Recorded information:
========================

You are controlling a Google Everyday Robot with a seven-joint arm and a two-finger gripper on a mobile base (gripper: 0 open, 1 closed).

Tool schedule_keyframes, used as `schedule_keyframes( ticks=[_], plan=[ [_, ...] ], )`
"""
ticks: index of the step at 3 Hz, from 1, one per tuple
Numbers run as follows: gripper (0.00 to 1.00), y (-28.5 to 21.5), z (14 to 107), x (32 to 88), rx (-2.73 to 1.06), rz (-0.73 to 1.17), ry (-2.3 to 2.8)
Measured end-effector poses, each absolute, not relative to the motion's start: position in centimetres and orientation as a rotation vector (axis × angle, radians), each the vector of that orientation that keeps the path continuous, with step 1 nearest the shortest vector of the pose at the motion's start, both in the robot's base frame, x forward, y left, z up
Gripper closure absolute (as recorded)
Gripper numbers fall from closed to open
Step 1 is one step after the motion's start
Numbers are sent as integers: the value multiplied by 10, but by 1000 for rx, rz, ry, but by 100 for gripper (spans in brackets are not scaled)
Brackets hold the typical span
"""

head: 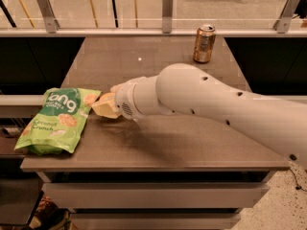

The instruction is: Move orange near green rice chip bag

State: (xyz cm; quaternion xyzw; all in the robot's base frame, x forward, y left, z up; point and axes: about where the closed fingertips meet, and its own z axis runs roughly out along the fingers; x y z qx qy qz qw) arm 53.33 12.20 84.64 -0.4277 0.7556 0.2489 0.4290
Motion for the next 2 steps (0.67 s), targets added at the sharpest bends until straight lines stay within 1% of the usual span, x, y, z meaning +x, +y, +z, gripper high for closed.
schedule_keyframes(
  ticks=[2],
  plan=[
    [37, 123, 850, 532, -1072, 620, 1883]
  ],
)
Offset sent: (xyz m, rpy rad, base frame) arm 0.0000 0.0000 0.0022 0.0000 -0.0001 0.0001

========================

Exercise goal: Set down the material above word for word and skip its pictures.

Solution for this exercise:
You are controlling a Google Everyday Robot with a seven-joint arm and a two-finger gripper on a mobile base (gripper: 0 open, 1 closed).

Tool schedule_keyframes, used as `schedule_keyframes( ticks=[_], plan=[ [_, ...] ], )`
"""
ticks: index of the step at 3 Hz, from 1, one per tuple
Numbers run as follows: gripper (0.00 to 1.00), y (-28.5 to 21.5), z (14 to 107), x (32 to 88), rx (-2.73 to 1.06), rz (-0.73 to 1.17), ry (-2.3 to 2.8)
Measured end-effector poses, each absolute, not relative to the motion's start: position in centimetres and orientation as a rotation vector (axis × angle, radians), each the vector of that orientation that keeps the path continuous, with step 1 nearest the shortest vector of the pose at the motion's start, both in the robot's base frame, x forward, y left, z up
Gripper closure absolute (as recorded)
Gripper numbers fall from closed to open
Step 1 is one step after the motion's start
Numbers are sent as integers: the value multiplied by 10, but by 1000 for rx, rz, ry, but by 100 for gripper (spans in brackets are not scaled)
Brackets hold the typical span
"""

head: 

The instruction is: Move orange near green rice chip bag

State: (xyz cm; quaternion xyzw; all in the robot's base frame, x forward, y left, z up; point and axes: about where the closed fingertips meet, and its own z axis runs roughly out along the fingers; x y z qx qy qz qw) arm 53.33 12.20 84.64 -0.4277 0.7556 0.2489 0.4290
Motion for the next 2 steps (0.67 s), targets added at the sharpest bends until straight lines stay within 1% of the usual span, x, y, z meaning +x, +y, +z, gripper high for closed.
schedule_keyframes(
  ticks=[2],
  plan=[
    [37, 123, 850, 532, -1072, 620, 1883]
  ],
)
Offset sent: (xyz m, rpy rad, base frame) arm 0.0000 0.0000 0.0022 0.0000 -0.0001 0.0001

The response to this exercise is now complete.